The present invention provides a practical liquid crystal composition containing a seed.

 ─────────────────────────────────────────────────── ─── Continuation of the front page (72) Inventor Toshiro Yamashita 9-1, 1-7 Kasuga, Tsukuba-shi, Ibaraki 9100 Takeda Kasuga Heights (72) Inventor Hiroshi Terao 7-1-1, Omika-cho, Hitachi-shi, Ibaraki Hitachi Ltd., Hitachi Research Laboratory (72) Inventor Katsumi Kondo 7-1-1 Omika-cho, Hitachi City, Ibaraki Prefecture Hitachi Ltd. Hitachi Research Laboratory (72) Inventor Yuka Utsumi 7, Mika-cho, Hitachi City, Ibaraki Prefecture No. 1-1 Hitachi Research Laboratory, Hitachi Ltd. (72) Inventor Shuichi Ohara 7-1-1 Omikacho, Hitachi City, Ibaraki Prefecture Hitachi Research Laboratory, Hitachi Ltd.

Claims (6)

[Claims] 1. The formula: [In the formula, R is a linear or branched carbon atom having 1 to 1 carbon atoms.
0 represents an alkyl group, Q represents a single bond, an ether bond, a thioether bond, a carboxylic acid ester bond or a thiocarboxylic acid ester bond, and m and n represent 0, 1 or 2, and X and Y each represent a single bond, a carboxylic ester bond, a thiocarboxylic ester bond, a methyleneoxy bond or an oxymethylene bond.
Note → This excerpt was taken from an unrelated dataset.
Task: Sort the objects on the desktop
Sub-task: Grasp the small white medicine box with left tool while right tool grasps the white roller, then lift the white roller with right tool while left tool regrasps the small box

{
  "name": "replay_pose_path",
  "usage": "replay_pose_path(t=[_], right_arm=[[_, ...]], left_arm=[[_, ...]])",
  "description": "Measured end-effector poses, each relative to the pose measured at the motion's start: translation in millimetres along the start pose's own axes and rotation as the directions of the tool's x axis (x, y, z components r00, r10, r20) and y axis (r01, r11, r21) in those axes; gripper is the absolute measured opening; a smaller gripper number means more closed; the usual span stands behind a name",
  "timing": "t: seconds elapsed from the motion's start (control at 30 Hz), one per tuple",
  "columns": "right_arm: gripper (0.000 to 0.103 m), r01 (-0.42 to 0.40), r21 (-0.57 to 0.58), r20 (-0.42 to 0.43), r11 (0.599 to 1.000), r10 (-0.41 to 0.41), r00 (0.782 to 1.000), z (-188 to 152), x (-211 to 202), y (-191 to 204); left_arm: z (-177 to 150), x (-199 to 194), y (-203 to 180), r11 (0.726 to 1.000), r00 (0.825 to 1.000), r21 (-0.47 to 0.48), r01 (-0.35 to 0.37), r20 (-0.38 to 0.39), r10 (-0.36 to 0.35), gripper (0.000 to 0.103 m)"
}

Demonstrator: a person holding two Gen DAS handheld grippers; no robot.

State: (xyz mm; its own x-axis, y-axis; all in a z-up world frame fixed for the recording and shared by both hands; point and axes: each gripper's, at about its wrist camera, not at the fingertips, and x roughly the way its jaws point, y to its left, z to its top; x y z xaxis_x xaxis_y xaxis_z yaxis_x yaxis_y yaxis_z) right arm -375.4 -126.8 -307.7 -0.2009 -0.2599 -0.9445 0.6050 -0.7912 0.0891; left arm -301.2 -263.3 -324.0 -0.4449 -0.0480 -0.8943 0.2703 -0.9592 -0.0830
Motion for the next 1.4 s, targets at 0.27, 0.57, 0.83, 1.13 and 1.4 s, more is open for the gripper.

However, when m is 0, at least one of Q and X represents a single bond, and when n is 0, at least one of X and Y represents a single bond, and both m and n are 0. Not shown. ] The compound represented by these. 2. The compound according to claim 1, wherein R is a linear alkyl group having 3 to 8 carbon atoms, and m and n are 0 or 1. 3. A compound represented by the formula (I) is represented by: The compound according to claim 1, which is 4. Formula (1): [In the formula, each symbol has the same meaning as in claim 1. ] The compound represented by the formula [In the formula, each symbol has the same meaning as in claim 1. ] The compound of formula (2) [In the formula, each symbol has the same meaning as in claim 1. A compound represented by the formula: [In the formula, each symbol has the same meaning as in claim 1. ] By reacting a compound represented by [In the formula, each symbol has the same meaning as in claim 1. ] The compound represented by the formula [In the formula, each symbol has the same meaning as in claim 1. ] And a compound of the formula: Has the same meaning as. ] By reacting a compound represented by the formula: [In the formula, X ′ has the same meaning as described above, and other symbols have the same meaning as in claim 1. ] The method of manufacturing the compound represented by these. 5. The formula: [In the formula, each symbol has the same meaning as in claim 1. ] The compound or its active derivative represented by these, and a formula R-OH [In formula, R shows the same meaning as Claim 1. ] The compound represented by the formula or an active derivative thereof is reacted with [In the formula, each symbol has the same meaning as in claim 1. ] The manufacturing method of the compound represented by these. 6. A liquid crystal composition comprising the compound according to claim 1.